Mixed Precision for Object Detection

Hi, I look at the training script for GluonCV’s object classification task and I found that most of the training use fp16. However, I think mixed precision is not used in the training of object detection task. Why don’t you use mixed precision in this case? Will the performance(accuracy) degrade with mixed precision? Besides, will multi-GPU training generally provide better accuracy for object detection?(I am thinking that the BN layer may benefit if we have multi-GPU)

Could you point to what object classification and object detection training scripts you’re looking at?

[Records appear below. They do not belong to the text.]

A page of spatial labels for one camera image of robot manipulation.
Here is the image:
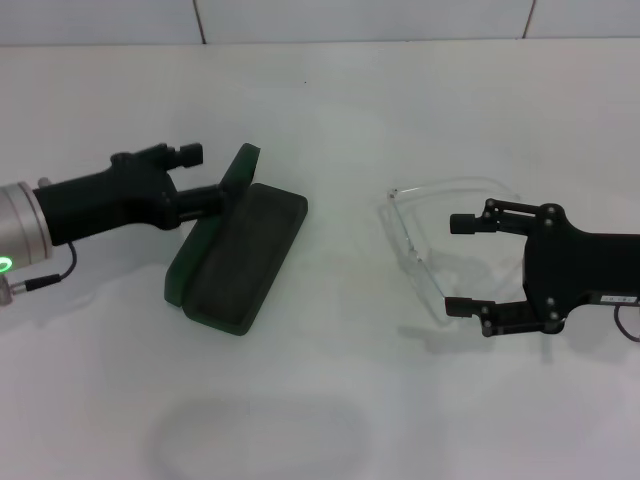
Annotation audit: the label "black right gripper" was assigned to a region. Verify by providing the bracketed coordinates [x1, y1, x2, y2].
[444, 198, 640, 338]

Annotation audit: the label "green glasses case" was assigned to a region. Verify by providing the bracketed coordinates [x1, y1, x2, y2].
[163, 142, 309, 337]

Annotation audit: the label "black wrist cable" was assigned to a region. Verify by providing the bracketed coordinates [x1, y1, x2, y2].
[613, 303, 640, 344]
[0, 243, 77, 306]

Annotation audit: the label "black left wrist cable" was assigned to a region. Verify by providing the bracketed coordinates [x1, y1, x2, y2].
[0, 243, 77, 306]

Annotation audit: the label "clear white glasses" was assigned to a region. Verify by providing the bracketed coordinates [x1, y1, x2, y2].
[378, 174, 524, 329]

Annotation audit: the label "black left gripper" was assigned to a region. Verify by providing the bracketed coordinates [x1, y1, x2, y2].
[32, 142, 231, 247]

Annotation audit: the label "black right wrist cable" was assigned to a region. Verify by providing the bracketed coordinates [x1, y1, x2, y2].
[613, 303, 640, 344]

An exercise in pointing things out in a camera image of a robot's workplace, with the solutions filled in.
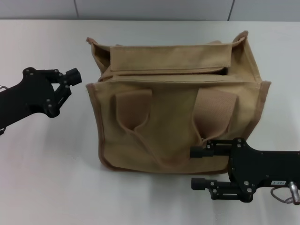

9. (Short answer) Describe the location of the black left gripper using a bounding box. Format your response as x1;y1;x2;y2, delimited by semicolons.
0;67;83;132

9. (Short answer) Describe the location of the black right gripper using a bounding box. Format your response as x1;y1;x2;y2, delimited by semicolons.
190;137;300;203

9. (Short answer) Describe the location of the khaki canvas food bag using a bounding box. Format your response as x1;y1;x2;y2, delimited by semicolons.
84;30;271;174

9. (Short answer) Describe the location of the right gripper cable with connector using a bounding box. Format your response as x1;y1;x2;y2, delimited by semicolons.
269;180;300;204

In general, for layers that have large reductions, it’s better to perform those with fp32 because the accuracy might degrade, as you point out, due to the lack of representability for large numbers with fp16. There’s a good discussion here on what use cases affect mixed precision in mxnet: https://mxnet.incubator.apache.org/faq/float16.html

multi-GPU provides faster convergence because you can evaluate more batches at a go so you can get to a better accuracy in the same amount of time compared to single. I’m not sure of any effects on BatchNorm layer for multi-GPU

I basically take a look at classification . The ResNet 101D, 152D are all trained using FP16 and they get pretty good result. But I look on detection and I think all of them use FP32 for training. So I wonder if it is the case that FP16 will degrade the performance for object detection.

Thanks for your reference to the article. I have read about it before. Besides, according to this paperMixed Precision Training. The FP16 training works fine for object detection though.